DATA:
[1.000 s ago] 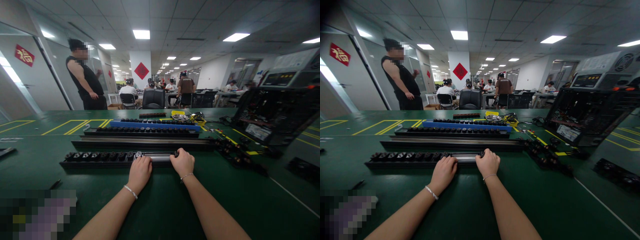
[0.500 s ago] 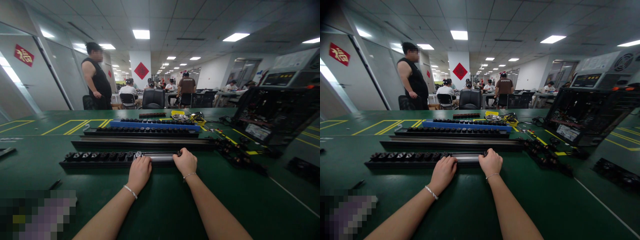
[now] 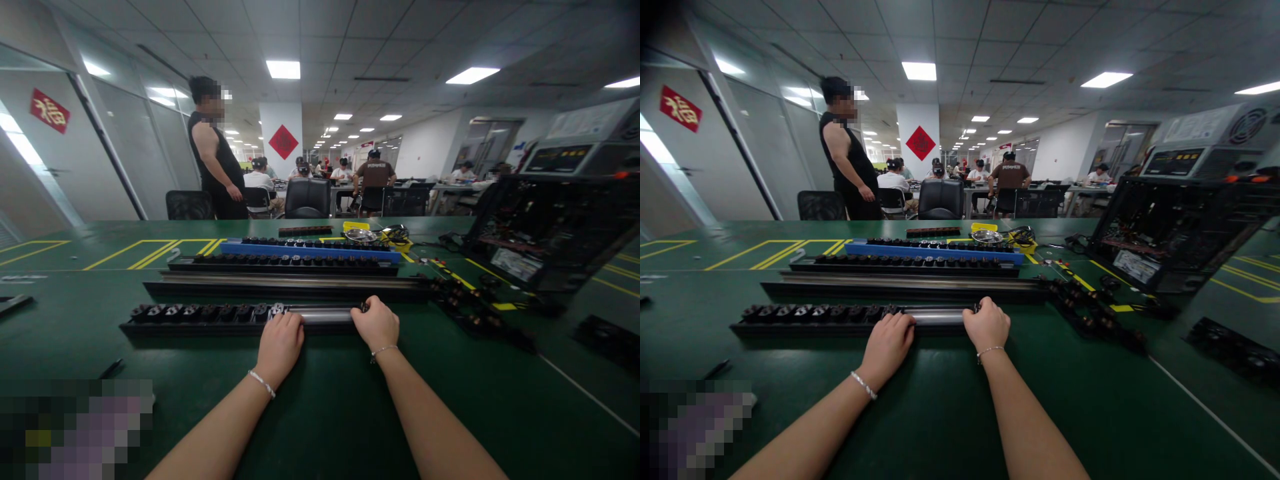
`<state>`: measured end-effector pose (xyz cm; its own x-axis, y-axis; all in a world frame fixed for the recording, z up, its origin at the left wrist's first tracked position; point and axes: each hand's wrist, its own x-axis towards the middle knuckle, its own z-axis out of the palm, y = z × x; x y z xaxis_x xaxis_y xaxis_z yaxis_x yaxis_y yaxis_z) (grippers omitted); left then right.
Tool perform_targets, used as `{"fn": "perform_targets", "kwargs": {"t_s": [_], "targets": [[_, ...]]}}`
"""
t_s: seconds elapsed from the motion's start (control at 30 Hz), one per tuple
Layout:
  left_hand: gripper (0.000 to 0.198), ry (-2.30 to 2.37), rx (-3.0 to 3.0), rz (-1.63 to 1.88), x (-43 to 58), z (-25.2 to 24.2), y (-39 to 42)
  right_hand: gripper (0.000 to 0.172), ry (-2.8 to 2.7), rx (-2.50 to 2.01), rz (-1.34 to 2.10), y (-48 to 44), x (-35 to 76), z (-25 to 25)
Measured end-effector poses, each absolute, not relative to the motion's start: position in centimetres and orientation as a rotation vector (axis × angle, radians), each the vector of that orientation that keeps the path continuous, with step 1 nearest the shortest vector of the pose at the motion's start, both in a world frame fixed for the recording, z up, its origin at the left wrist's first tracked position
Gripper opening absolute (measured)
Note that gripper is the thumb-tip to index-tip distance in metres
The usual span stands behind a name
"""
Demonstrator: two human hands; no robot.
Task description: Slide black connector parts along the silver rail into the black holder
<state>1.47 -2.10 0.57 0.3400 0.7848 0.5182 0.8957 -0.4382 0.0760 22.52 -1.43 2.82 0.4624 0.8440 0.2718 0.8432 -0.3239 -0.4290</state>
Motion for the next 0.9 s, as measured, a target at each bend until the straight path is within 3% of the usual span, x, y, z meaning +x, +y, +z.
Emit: {"fn": "perform_targets", "kwargs": {"t_s": [0.9], "targets": [[0.014, -1.508, -2.368, -0.734, 1.5, 0.5, -2.1, 0.025, -1.305, -2.266, 0.088, -1.6, 25.1, 3.0]]}}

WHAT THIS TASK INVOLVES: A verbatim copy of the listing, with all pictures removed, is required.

TASK ANSWER:
[1.000 s ago] 
[0.500 s ago] 
[now] 
`<state>`: measured end-effector pose (xyz cm; its own x-axis, y-axis; all in a world frame fixed for the recording, z up, its origin at the left wrist's first tracked position; point and axes: each hand's wrist, its own x-axis towards the middle knuckle, its own z-axis out of the palm, y = z × x; x y z xaxis_x xaxis_y xaxis_z yaxis_x yaxis_y yaxis_z) (grippers omitted); left then right.
Tool perform_targets, used as `{"fn": "perform_targets", "kwargs": {"t_s": [_], "targets": [[_, ...]]}}`
"""
t_s: seconds elapsed from the motion's start (control at 30 Hz), one per tuple
Layout:
  left_hand: gripper (0.000 to 0.198), ry (-2.30 to 2.37), rx (-3.0 to 3.0), rz (-1.63 to 1.88), x (-43 to 58), z (-25.2 to 24.2), y (-39 to 42)
  right_hand: gripper (0.000 to 0.172), ry (-2.8 to 2.7), rx (-2.50 to 2.01), rz (-1.34 to 2.10), y (-48 to 44), x (-35 to 76), z (-25 to 25)
Measured end-effector poses, each absolute, not relative to the motion's start: position in centimetres and orientation as a rotation vector (axis × angle, radians), each the vector of that orientation that keeps the path continuous, with step 1 nearest the shortest vector of the pose at the motion's start, both in a world frame fixed for the recording, z up, its origin at the left wrist's first tracked position
Gripper opening absolute (measured)
Note that gripper is the thumb-tip to index-tip distance in metres
The usual span stands behind a name
"""
Demonstrator: two human hands; no robot.
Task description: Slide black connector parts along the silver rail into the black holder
<state>1.47 -2.10 0.57 0.3400 0.7848 0.5182 0.8957 -0.4382 0.0760 22.52 -1.43 2.82 0.4624 0.8440 0.2718 0.8432 -0.3239 -0.4290</state>
Motion for the next 0.9 s, as measured, a target at each bend until the straight path is within 3% of the usual span, x, y, z meaning +x, +y, +z.
Emit: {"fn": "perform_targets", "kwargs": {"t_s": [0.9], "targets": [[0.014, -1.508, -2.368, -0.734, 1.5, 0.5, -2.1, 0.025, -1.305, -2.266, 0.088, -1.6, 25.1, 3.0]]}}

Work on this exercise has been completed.